Communications platform company Whispir has finished its first year as a listed company by meeting or exceeding its prospectus forecasts.
Revenue was up 25.5 per cent to $39.1 million in 2019/20, against a forecast $37.8 million, on the back of increased platform usage.
While the firm reported a bottom-line net loss of $9.8 million, its underlying loss of $7.3 million was an improvement on the forecast $9.4 million.
CEO Jeromy Wells said this was a "strong performance" for its first year on the stock exchange since listing in June 2019.
Whispir, which describes itself as a cloud-based communications platform, services groups like Virgin Australia, the federal Department of Jobs and Small Business, Foxtel and Fire and Rescue NSW.
It offers technology that brings together communications channels like email, text messaging and web chatting in one space.
Users can choose from thousands of templates ranging from simple tasks such as appointment reminders, to the complexities of managing a supply chain.
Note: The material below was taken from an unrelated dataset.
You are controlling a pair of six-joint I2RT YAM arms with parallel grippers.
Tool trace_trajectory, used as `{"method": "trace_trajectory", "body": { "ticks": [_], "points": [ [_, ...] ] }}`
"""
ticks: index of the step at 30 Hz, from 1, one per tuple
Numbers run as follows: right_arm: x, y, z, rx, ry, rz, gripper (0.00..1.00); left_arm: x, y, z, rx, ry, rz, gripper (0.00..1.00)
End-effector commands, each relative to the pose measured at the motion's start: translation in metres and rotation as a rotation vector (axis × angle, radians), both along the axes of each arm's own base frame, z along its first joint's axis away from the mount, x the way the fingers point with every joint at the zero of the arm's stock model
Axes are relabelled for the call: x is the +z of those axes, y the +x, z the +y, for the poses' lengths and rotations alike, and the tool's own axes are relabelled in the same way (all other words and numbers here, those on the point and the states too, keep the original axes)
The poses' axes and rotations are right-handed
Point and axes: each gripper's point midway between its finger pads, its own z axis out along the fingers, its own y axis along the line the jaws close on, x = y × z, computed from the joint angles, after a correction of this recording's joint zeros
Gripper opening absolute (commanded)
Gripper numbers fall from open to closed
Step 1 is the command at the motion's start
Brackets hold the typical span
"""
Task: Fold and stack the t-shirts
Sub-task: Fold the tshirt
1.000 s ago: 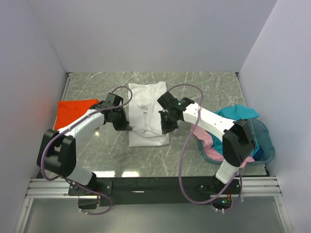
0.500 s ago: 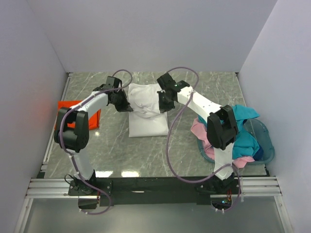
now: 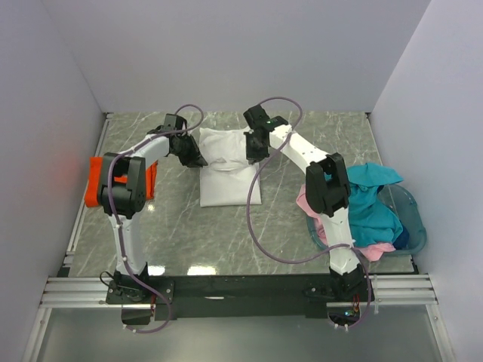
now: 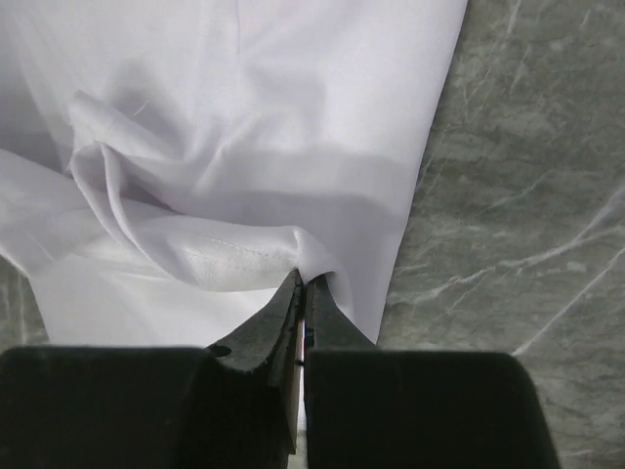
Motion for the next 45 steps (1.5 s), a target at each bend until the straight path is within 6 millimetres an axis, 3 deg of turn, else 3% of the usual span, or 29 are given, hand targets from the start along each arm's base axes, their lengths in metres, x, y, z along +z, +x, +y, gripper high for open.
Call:
{"method": "trace_trajectory", "body": {
  "ticks": [1, 3, 4, 5, 7, 10, 14, 17, 24, 30, 39, 45],
  "points": [
    [0.009, 0.014, -0.003, -0.002, -0.005, -0.038, 0.01, 0.017, 0.018, 0.0, -0.017, -0.022, -0.073, 0.27],
    [0.007, 0.015, -0.001, 0.008, 0.001, -0.033, 0.18, 0.018, 0.02, 0.003, -0.009, -0.025, -0.08, 0.36],
    [0.008, 0.016, -0.002, 0.007, 0.005, -0.036, 0.35, 0.022, 0.02, 0.004, -0.002, -0.023, -0.089, 0.4],
    [0.01, 0.017, -0.001, 0.01, 0.006, -0.04, 0.42, 0.024, 0.02, 0.006, 0.003, -0.02, -0.097, 0.5],
    [0.02, 0.019, -0.002, 0.009, 0.016, -0.064, 0.58, 0.034, 0.019, 0.009, 0.017, -0.012, -0.132, 0.58],
    [0.039, 0.021, -0.004, 0.005, 0.029, -0.104, 0.67, 0.048, 0.014, 0.015, 0.035, 0.005, -0.178, 0.67],
    [0.049, 0.008, -0.012, 0.009, 0.033, -0.116, 0.7, 0.054, -0.004, 0.018, 0.025, 0.008, -0.199, 0.72],
    [0.047, -0.012, -0.018, 0.019, 0.048, -0.093, 0.7, 0.047, -0.026, 0.018, 0.006, -0.001, -0.175, 0.72],
    [0.023, -0.08, -0.029, 0.031, 0.1, 0.016, 0.68, 0.022, -0.076, 0.01, -0.037, -0.003, -0.095, 0.72],
    [-0.002, -0.117, -0.031, 0.032, 0.129, 0.082, 0.64, -0.004, -0.116, 0.005, -0.063, 0.033, -0.017, 0.69],
    [-0.019, -0.137, -0.027, 0.056, 0.141, 0.131, 0.58, -0.021, -0.144, 0.016, -0.054, 0.088, 0.043, 0.63],
    [-0.033, -0.142, -0.024, 0.055, 0.148, 0.157, 0.54, -0.034, -0.158, 0.009, -0.067, 0.084, 0.088, 0.61]
  ]
}}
Mr Wells told AAP the platform improved customer relationships and reduced risk by automating processes.
Videoconferencing, which has seen a huge uptake during the pandemic, was one example.
"You can push out a video call, someone can answer, and we can record and archive that," Mr Wells said.
"So you have a full audit trail."
He described the net loss of $9.8 million as a result of investment in research and development.
"It's incumbent on us to invest appropriately ... to accelerate revenue." he said.
Whispir listed last year at $1.60 a share.
The shares were lower by 8.58 per cent to $4.37 at 1137 AEST.